Kairii braqua son regard, redevenu froid, sur lui.

— Bien... Laisse-moi t'en faire une, alors. Je dois te livrer à un émissaire du shogun... C'est pour ça qu'on est là. Dans un mois, tu seras installé à Edo. Je te propose un rendez-vous, le premier janvier de l'année prochaine. On se battra à mort, toi et moi. Enfin, pour dire les choses plus honnêtement : je te tuerai.

— Tu essaieras…, grogna l'adolescent. Où ça ?

— À Edo. Disons, au sanctuaire Tenjin de Yushima. Il y a un grand pin là-bas, attends-moi là à minuit. Viens seul. Si tu impliques d'autres personnes, je ne me montrerais pas.

À ce moment-là, Kairii ne savait pas à quel point ce qu'il disait était prophétique. Mais le garçon accepta, puis il se remit à accabler mon compagnon d'injures. Ce dernier lui cloua le bec en lui remettant son bâillon, avant de le pousser dans le petit sanctuaire, où il l'enferma.

Un émissaire des Takeda ne tarda pas à aller le rejoindre.

— De la part de notre tête pour la vôtre, fit l'homme, qui dissimulait soigneusement son visage, en lui tendant un sac. En même temps, il réceptionna Sadamaru, que Kairii poussa devant lui sans ménagement, le faisant trébucher au passage.

Kairii s'empara du sac et me le donna sans lâcher l'homme des yeux. Il lui fit face en silence, attendant qu'il vide les lieux. L'émissaire fit monter l'héritier sur son cheval, puis, l'ayant rejoint, il fit volte-face.

— À l'an prochain, Sadamaru ! lui cria Kairii, les mains en porte-voix, alors que sa silhouette disparaissait à couvert des bois. Il attendit, un sourire content aux lèvres, pendant quelques minutes. Puis il se tourna vers moi.
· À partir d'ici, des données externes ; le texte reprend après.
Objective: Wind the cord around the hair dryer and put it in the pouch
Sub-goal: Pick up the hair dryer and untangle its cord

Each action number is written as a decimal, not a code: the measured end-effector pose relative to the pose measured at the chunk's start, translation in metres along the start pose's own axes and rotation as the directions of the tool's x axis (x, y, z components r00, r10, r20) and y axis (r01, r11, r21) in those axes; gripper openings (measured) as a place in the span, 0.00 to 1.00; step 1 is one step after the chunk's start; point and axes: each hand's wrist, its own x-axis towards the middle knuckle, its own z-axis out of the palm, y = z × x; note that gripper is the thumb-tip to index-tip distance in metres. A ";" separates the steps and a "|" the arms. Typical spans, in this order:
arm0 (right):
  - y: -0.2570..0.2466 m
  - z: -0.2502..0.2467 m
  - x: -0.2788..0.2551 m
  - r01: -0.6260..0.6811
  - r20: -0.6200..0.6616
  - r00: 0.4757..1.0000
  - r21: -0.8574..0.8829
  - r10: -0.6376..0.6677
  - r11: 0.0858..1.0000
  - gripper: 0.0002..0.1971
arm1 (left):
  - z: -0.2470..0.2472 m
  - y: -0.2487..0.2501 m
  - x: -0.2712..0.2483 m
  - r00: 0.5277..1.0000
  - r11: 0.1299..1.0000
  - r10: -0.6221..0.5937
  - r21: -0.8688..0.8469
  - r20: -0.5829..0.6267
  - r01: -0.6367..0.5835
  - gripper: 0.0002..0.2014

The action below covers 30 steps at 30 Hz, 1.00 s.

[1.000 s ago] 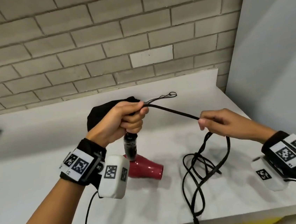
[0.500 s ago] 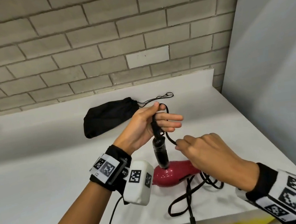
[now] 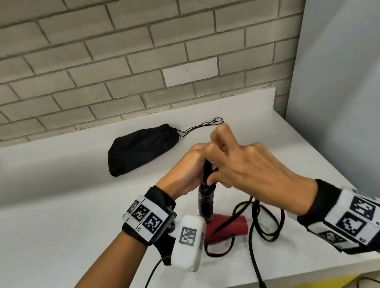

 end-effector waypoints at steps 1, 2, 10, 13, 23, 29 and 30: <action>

— Et voilà, un boulot terminé. Il ne faut jamais partir le premier de ce genre d'entrevues, au fait, m'apprit-il. Il vaut mieux attendre que l'autre parti le fasse, pour ne pas avoir à tourner le dos. Si tu vois ce que je veux dire !

Ce n'est qu'une fois de retour à Ise qu'il me montra le contenu du sac. Nous nous étions arrêtés dans un oratoire sur un bord de route, pour nous abriter de la pluie. Le butin s'élevait à une trentaine de taels d’or, dont il poussa la moitié vers moi.

— Tiens. Voilà ta part. Moi, je dois rentrer remettre l'autre moitié à Kiyomasa.

Il m'avait donné sa part personnelle. Je la repoussai vers lui.

— Tu aurais pu faire ce travail sans moi, lui dis-je. Je ne peux pas prendre cet argent.

— Je t'ai embarqué dans mes histoires, insista-t-il en les repoussant vers moi. Tu as protégé mes arrières et tu m'as aidé pour le kagura. Tu as tué des hommes d'Onoda... J'aurais pu être blessé, sans toi.

Je continuai à refuser obstinément. Kairii n’insista pas et tourna les talons, mais lorsque je changeais mon kimono le soir à l’auberge, je constatai que j’avais de l'or plein les manches.